- Born: September 1, 1954 Houston, Texas, U.S.
- Died: August 4, 2012 (aged 57) Tioga, North Dakota, U.S.

NASCAR Cup Series career
- Best finish: 1974 NASCAR Winston Cup Series season
- First race: 1974 Winston 500 (Talladega Superspeedway)
| Wins | Top tens | Poles |
|  | 1 |  |

= Jerry Schild =

Racecar driver from Texas

Jerry Schild (September 1, 1954 – August 4, 2012) was a NASCAR driver from Houston, Texas.

==Career==
Schild was the son of local race car veteran Charles Ray and younger brother of Larry Schild. Jerry was well known in the series because he had been racing since the age of six. Starting from modest beginnings in go-karts, he began to build a reputation as a no-nonsense racer, a trait that he continued to bring to the seat of the Jerry Schild Racing team.

After several more years of competition on the go-kart circuits, he stepped up to the challenges of the NASCAR Late Model Sportsman features at Meyer Speedway. It was 1972, Schild was only 16 when he began driving full-time rookie for Rush Johnson. He placed third in point standings with top-five finishes in almost every race that year. The following year, he was second in points, again finishing top five most of the season. He worked his way up on the circuit eventually gain sponsorship from legendary A. J. Foyt, as well as Red Adair, continuously proving his exceptional driving abilities throughout several seasons to follow, earning many trophies for his sponsors.

In 1974, Schild made five Grand National appearances racing alongside such veterans as David Pearson, Benny Parsons, Richard Petty, Cale Yarborough, Bobby & Donnie Allison, Buddy Baker, Darrell Waltrip, and Harry Grant. The Darlington Southern 500 in September, resulted in an eighth-place finish, the best ever for a first-time competitor on the track. Cale Yarborough, winner of the race, was quoted as saying "a lot of veterans might do well to take driving lessons from teen-aged Jerry Schild."

Additional highlights of Schild's career include a first-place prize in the Texas Invitational Stock Car Classics, Texas World Speedway. More notable was his Busch competition at Daytona Speedway, qualifying fifth and finishing in 11th place.

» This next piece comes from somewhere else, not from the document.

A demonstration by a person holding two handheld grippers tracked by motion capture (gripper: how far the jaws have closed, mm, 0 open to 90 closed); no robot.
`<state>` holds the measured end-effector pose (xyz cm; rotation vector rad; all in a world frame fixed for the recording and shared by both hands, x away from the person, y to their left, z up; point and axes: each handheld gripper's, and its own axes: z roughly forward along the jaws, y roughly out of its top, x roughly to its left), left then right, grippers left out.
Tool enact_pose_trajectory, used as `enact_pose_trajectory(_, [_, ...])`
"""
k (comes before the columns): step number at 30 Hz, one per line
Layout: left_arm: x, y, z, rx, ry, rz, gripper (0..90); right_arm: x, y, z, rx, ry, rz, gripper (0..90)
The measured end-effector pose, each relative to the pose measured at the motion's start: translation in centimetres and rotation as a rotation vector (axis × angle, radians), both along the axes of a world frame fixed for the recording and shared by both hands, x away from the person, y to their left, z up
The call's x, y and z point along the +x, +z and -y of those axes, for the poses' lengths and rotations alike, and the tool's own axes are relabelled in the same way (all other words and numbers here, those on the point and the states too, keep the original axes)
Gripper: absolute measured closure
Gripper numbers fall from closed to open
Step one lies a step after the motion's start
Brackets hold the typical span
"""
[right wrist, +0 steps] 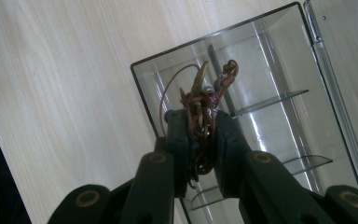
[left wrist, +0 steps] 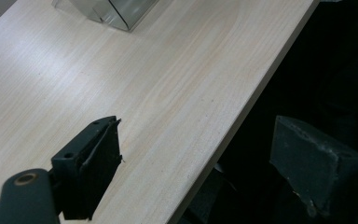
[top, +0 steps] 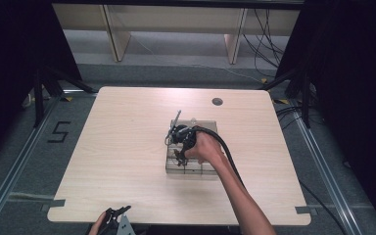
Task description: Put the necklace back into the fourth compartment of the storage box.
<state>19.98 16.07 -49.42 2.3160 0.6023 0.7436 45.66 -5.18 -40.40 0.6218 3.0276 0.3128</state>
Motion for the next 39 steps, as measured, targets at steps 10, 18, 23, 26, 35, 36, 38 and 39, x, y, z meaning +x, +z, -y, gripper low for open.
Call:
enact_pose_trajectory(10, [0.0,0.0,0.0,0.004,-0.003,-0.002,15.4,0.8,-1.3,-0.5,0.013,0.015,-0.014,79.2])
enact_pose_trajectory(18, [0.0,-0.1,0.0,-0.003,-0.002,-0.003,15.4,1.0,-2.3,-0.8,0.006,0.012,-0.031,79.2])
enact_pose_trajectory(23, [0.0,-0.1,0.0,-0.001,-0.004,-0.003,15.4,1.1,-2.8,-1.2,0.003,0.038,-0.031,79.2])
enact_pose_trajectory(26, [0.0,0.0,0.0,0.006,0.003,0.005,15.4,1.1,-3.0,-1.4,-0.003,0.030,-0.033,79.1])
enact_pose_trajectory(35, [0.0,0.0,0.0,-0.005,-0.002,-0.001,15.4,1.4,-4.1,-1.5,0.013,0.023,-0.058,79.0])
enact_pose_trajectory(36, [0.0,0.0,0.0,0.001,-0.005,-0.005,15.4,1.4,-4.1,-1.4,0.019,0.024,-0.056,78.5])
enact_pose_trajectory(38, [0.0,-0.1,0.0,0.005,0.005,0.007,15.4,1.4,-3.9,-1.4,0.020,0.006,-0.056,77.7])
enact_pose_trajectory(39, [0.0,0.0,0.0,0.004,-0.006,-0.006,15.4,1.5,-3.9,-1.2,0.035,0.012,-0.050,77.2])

Throughout the 1980s, Schild consistently raced hard on various other circuits including Midgets and Sprint cars (Texas Super Sprinters) on various dirt tracks in Texas. Afterward, he returned to asphalt, including another trip down Victory lane at the Lubri Lon Grand Prix at Texas World Speedway in the TIDA (Texas International Driver's Association). Schild competed in various Late Model Stock Car events in this decade.

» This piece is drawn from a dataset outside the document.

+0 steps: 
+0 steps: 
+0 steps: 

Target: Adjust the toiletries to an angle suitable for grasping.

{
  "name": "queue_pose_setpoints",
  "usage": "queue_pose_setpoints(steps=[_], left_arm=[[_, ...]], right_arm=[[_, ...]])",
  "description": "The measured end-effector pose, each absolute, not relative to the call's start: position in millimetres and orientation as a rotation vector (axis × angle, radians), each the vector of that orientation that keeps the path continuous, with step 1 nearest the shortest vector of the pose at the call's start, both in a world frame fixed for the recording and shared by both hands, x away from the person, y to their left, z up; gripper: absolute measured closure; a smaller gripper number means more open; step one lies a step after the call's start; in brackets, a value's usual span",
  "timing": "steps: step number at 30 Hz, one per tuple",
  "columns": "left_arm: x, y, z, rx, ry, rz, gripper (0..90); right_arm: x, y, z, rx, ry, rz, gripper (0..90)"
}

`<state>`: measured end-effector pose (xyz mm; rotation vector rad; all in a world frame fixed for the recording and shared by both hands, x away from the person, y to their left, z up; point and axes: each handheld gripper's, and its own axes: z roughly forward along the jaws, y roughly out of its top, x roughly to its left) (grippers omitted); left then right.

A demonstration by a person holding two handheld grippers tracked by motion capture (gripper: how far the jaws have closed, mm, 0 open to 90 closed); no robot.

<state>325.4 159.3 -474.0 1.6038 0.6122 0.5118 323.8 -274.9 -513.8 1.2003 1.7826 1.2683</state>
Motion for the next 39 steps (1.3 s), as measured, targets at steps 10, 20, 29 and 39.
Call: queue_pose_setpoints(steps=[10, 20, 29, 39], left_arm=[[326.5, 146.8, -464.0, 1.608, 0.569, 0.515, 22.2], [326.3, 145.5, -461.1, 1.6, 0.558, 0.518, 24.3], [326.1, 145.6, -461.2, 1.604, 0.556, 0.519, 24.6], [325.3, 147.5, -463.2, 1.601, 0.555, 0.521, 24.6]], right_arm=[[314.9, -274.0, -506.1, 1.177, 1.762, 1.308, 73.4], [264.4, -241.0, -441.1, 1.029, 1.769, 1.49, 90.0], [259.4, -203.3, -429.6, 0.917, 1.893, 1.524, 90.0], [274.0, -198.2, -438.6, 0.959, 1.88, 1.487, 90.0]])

In 2003, Schild won the Texas State Championship with the Texas Asphalt Modified Series, racing in Houston, Corpus Christi, San Antonio and Kyle, Texas. In 2004, he was second in state points with several wins. In 2005, he ran a limited schedule and placed sixth in state points. In 2006, Schild ran the Houston Modified series at Houston Motorsports Park and was the track champion in modified.

Schild continued to race at Houston Motorsports Park in the NASCAR WHELEN All American Series up until he was murdered in 2012.

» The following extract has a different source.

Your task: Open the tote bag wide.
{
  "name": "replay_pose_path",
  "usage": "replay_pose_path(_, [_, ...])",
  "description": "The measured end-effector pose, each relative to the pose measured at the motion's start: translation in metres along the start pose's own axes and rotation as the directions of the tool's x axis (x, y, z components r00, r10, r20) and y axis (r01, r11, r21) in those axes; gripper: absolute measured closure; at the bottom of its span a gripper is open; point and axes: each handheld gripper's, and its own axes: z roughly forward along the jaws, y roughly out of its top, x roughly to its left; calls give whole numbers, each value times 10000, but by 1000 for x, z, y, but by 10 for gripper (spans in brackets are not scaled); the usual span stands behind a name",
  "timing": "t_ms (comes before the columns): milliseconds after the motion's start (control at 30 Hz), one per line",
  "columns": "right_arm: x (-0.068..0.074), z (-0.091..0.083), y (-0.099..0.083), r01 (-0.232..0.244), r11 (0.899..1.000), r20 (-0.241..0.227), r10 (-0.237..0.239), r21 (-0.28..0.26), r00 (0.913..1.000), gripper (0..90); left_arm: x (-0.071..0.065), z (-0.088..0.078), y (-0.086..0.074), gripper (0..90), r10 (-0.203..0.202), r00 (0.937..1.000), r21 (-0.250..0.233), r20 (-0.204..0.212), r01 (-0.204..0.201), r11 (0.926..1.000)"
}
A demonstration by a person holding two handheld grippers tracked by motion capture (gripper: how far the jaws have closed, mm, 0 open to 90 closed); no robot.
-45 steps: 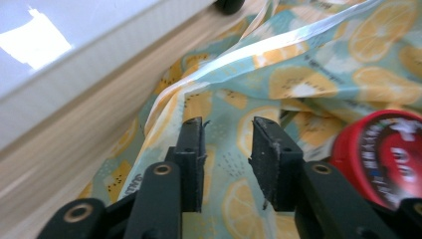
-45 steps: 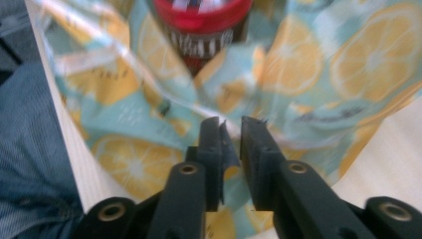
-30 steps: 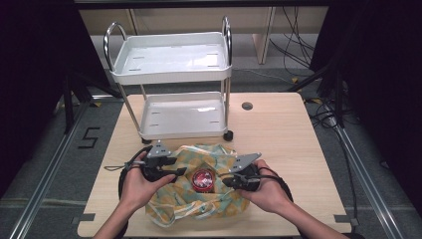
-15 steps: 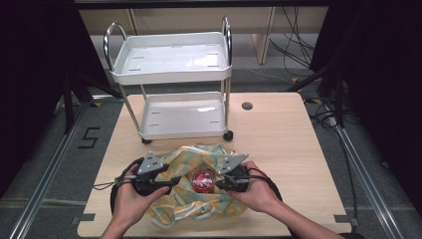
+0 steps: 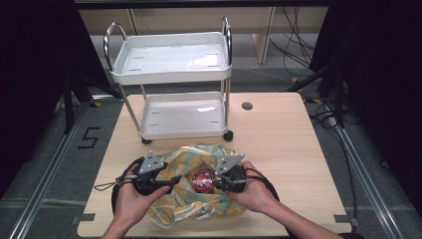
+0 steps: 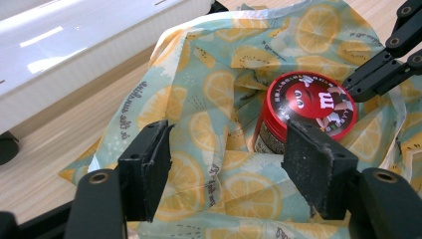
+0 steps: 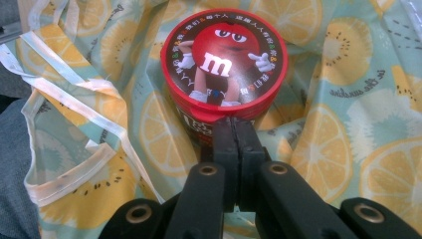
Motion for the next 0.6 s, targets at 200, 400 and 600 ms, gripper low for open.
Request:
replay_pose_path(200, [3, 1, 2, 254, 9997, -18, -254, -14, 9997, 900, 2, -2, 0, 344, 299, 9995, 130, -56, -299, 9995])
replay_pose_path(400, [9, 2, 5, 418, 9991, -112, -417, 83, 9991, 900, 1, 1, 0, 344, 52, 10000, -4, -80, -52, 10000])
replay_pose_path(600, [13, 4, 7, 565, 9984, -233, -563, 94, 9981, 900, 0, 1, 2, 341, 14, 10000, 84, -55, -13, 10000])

Schild drove a total of 1750.1 mi in the top level of American stock car racing; the equivalent of 1142 laps. While starting in 26th place on average, Schild always improved on that by finishing in 22nd place. His only "top-ten" finish came at the 1974 Southern 500.

During his NASCAR career, Schild was frugal and didn't spend much money on racing essentials. His philosophy centered on "pure driving talent" as opposed to having first-tier materials as found with modern teams like Hendrick Motorsports and Joe Gibbs Racing.

In the 1974 NASCAR Winston Cup Series season, Schild's total career earnings was confirmed at US$8,396 ($ when adjusted for inflation). Schild would typically compete in the No. 07 Chevrolet machine owned by Rush Johnson.

==Personal life==

Schild was born and raised in Houston, Texas. He had one daughter named Lauren, who was 23 years old at the time of his death. Schild's former wife, Cindy Adams, said Schild wasn't someone random.
"Jerry just isn't somebody who just got shot and died," she said. She said he had once donated a kidney to his sister. "He was an awesome person," she added. "My daughter idolized her father. That was her rock and her rock's gone. "In 2009, Jerry saved his sister's life by donating one of his kidneys to her. She was suffering from polycystic kidney disease and her kidneys were beginning to fail. After losing all function in one of her kidneys she was left with 10% in the other. Jerry was well-liked by everyone and will be remembered for being such a kind and generous person.